The Brewer Gold Mine was mined intermittently for over 170 years with commercial gold production beginning in 1828, though there are tales of Native Americans trading gold acquired at or near the site much earlier. The original Brewer pit dates from the 1850s or 1860s. The historic mine included pits and tunnels, and required enormous amounts of manual labor.
The most recent and largest period of mining was from 1987 to 1995, when the Brewer Gold Company mined over 12,000,000 tons of ore and waste rock from three open pits (Brewer, B-6, and Northwest Trend) at the Site. The Brewer pit was originally excavated to 330 feet elevation and the B-6 pit was excavated to a depth of about 340 ft. The company operated the property as an open pit, heap leach operation. Gold ore was mined crushed, agglomerated with cement, and placed on permanent, lined leach pads. The ore was sprayed with a dilute cyanide solution that leached gold and carried it down to collection ponds. The gold-laden solution was pumped to a treatment system for gold recovery and the barren cyanide solution was refortified and returned to the leach heaps. Waste rock was stockpiled on the south side of the pit when mining ceased. The operation consisted of three pits; six leach heaps; one waste rock dump area; six process, sediment retention, and water storage ponds; and numerous shops, offices, and process facilities.

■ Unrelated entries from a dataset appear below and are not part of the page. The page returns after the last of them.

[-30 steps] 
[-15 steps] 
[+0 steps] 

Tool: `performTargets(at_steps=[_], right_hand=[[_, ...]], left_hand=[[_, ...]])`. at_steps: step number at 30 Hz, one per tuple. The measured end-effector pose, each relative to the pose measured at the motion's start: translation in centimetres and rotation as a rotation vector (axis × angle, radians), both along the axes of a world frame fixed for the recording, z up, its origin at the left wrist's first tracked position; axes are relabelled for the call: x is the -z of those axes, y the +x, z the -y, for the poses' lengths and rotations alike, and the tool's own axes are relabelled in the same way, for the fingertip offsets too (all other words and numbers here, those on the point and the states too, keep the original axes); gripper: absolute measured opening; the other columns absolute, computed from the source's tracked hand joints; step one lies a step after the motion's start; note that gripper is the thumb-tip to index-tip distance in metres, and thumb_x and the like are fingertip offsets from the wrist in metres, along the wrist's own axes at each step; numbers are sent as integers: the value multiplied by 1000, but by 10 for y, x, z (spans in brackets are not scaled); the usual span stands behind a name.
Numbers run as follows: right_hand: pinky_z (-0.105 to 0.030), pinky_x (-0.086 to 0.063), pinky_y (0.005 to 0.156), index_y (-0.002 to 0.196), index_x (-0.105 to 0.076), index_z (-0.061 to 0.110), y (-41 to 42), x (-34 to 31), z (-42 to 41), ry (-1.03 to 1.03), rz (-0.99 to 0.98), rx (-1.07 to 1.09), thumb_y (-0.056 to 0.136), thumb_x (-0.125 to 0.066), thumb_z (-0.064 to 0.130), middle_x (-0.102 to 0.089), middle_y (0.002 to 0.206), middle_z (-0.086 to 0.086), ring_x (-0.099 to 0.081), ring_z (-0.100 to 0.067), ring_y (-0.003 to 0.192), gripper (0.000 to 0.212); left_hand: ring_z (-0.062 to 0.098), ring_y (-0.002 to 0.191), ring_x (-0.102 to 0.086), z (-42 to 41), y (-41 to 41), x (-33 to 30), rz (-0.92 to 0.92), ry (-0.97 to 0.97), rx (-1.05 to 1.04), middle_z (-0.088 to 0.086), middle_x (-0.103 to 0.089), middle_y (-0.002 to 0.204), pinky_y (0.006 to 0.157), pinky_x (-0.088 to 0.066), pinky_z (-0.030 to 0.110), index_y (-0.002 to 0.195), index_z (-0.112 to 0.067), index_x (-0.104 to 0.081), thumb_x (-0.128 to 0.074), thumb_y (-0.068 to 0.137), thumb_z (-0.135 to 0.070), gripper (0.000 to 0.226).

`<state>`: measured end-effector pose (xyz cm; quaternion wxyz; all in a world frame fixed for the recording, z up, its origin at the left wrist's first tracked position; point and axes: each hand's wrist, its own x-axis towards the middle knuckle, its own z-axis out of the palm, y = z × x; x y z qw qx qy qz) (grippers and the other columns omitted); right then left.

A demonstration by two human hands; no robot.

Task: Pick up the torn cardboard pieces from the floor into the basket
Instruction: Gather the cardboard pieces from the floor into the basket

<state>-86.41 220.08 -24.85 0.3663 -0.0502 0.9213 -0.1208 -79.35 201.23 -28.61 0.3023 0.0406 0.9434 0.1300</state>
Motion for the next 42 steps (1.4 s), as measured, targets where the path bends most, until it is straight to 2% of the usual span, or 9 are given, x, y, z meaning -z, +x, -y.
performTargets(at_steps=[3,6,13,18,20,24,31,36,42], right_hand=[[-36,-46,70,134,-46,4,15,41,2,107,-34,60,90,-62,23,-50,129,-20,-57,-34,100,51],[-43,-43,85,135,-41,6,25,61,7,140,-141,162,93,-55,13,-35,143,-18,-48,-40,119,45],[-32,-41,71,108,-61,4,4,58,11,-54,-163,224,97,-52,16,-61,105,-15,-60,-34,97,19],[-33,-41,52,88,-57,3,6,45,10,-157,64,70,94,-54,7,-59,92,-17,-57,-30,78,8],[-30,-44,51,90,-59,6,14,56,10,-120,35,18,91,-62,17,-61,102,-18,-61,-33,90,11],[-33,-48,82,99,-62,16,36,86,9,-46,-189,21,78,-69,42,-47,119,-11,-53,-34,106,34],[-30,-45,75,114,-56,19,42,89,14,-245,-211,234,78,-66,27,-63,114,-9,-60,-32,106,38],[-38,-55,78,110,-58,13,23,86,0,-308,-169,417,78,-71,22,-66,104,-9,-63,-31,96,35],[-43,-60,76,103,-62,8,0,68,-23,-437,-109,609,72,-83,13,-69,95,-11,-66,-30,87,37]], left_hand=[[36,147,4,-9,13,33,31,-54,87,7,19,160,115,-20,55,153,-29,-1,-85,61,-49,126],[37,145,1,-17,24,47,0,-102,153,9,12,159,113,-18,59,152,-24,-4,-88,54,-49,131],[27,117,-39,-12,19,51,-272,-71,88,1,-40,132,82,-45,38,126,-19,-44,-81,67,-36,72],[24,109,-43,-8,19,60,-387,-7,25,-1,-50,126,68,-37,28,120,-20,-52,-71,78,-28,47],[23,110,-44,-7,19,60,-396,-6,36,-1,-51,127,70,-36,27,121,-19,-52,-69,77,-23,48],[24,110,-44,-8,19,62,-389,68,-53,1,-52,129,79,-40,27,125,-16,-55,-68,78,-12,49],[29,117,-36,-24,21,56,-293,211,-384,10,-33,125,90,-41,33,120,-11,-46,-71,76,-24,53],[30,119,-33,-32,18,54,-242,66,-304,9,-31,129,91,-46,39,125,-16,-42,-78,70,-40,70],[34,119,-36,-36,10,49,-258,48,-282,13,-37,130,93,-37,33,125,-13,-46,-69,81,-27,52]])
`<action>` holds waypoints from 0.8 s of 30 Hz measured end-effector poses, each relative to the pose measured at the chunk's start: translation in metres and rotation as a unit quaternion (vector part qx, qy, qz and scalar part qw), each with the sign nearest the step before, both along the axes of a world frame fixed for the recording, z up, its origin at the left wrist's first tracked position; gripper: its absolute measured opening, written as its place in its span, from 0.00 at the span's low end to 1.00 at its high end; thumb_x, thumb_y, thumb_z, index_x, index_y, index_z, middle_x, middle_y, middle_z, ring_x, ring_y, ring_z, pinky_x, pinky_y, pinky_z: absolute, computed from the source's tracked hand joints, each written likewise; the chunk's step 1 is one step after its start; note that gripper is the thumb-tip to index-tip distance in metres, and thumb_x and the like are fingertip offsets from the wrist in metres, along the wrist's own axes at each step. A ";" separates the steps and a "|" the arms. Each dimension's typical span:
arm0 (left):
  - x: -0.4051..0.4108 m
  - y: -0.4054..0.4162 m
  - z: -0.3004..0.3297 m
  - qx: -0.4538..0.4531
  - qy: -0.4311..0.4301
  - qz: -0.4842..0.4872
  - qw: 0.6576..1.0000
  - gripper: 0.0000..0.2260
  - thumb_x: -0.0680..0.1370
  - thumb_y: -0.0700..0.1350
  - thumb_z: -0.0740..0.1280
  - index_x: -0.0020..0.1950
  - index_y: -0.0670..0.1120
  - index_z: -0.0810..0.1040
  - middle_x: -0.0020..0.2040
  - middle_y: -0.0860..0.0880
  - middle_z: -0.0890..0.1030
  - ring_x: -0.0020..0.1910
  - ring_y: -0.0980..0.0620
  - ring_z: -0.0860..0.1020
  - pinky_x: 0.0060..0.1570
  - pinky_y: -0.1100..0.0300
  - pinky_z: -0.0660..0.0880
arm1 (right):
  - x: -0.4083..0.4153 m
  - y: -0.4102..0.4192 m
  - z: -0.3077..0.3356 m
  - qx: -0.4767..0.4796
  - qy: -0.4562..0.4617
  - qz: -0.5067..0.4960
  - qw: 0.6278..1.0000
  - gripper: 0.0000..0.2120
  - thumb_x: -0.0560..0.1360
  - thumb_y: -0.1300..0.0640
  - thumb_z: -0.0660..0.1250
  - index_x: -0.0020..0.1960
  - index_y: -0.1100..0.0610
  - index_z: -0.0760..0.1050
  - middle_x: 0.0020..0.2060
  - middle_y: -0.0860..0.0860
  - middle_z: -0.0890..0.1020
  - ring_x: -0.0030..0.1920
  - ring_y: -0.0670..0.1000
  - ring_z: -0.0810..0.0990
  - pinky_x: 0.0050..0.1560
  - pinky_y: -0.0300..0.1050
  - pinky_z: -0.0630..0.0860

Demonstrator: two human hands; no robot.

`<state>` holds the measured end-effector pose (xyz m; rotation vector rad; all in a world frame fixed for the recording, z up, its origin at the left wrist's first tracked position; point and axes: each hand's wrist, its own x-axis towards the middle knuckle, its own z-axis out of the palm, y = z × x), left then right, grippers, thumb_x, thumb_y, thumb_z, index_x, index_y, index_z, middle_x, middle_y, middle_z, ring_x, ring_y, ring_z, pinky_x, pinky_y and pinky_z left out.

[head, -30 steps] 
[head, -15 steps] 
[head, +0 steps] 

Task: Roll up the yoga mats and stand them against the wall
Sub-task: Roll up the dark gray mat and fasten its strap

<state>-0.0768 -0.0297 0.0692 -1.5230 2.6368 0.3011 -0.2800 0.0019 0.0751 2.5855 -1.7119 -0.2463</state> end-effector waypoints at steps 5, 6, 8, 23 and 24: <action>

At the end of operations in 1995, Brewer Gold Company closed and began reclamation of the mine following a plan outlined under an order issued by the State of South Carolina. Reclamation activities included dewatering and backfilling the Brewer and B-6 pits, constructing a temporary water treatment plant to handle the water removed from the pits, installing a geosynthetic liner over the pit area, rinsing leach heaps, dismantling unnecessary facilities, and constructing a passive treatment system to deal with contaminated seepage over the long term. Pit dewatering removed an estimated 120 million gallons of acidic water and was completed in 1999. The water was treated in a temporary wastewater treatment plant and discharged to Little Fork Creek under a National Pollutant Discharge Elimination System (NPDES) permit issued by the South Carolina Department of Health & Environmental Control (the "Department"). However, as closure activities were ongoing, acid rock drainage began to flow from seeps located a few hundred feet from Little Fork Creek. This rendered the planned passive treatment system (an anoxic limestone drain) completely ineffective. The plan to demolish and place the water treatment plant in the pit during closure was abandoned when the plant was needed to treat the contaminated seepage.
In 1999, Brewer Gold Company informed the Department that it intended to abandon the site. The Department obtained a court-issued injunction to stop Brewer Gold Company from abandoning the site, but Brewer Gold Company proceeded with abandonment of the property and associated wastewater treatment operations as it had intended. Since such time, there has been no further mining at the site.